== DATA ==

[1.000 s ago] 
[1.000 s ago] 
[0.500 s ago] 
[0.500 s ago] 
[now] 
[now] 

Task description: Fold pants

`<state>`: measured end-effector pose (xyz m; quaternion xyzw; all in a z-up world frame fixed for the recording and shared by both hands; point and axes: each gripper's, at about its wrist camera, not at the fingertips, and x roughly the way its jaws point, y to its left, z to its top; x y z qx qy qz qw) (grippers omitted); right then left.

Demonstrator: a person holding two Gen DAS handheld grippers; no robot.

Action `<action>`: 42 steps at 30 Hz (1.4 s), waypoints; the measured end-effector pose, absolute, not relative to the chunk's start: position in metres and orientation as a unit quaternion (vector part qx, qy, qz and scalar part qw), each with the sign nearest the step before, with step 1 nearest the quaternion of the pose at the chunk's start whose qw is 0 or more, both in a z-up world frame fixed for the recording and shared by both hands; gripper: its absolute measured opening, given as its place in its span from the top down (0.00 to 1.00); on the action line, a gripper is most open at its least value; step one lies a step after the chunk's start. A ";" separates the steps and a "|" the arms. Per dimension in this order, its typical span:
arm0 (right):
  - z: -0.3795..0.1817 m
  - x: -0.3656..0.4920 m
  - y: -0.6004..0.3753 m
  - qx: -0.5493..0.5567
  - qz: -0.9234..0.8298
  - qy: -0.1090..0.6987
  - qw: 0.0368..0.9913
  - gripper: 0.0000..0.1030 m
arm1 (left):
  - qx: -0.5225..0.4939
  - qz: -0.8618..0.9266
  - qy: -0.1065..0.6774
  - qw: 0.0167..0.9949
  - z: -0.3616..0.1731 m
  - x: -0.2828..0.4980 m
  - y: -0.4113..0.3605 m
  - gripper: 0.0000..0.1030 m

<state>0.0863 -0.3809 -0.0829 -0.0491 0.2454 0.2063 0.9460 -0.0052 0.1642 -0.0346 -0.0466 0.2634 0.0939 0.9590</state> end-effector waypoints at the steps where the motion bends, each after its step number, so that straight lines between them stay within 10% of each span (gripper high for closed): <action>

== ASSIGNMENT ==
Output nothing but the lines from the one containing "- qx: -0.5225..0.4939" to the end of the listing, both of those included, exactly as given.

== OUTPUT ==
  - qx: -0.5225..0.4939
  - qz: -0.8618..0.9266
  - qy: -0.1065..0.6774
  - qw: 0.0167..0.9949
  - z: -0.3616..0.1731 m
  - x: -0.2828..0.4980 m
  - y: -0.4113..0.3605 m
  - gripper: 0.0000..0.1030 m

<state>0.0863 -0.3809 -0.0829 -0.0491 0.2454 0.2063 0.9460 -0.0052 0.1642 -0.0346 -0.0466 0.2634 0.0939 0.9590</state> end-effector waypoints at the steps where the motion bends, each after its step number, so that straight lines between them stay within 10% of each span (gripper high for closed): <action>

No part of the answer remains open.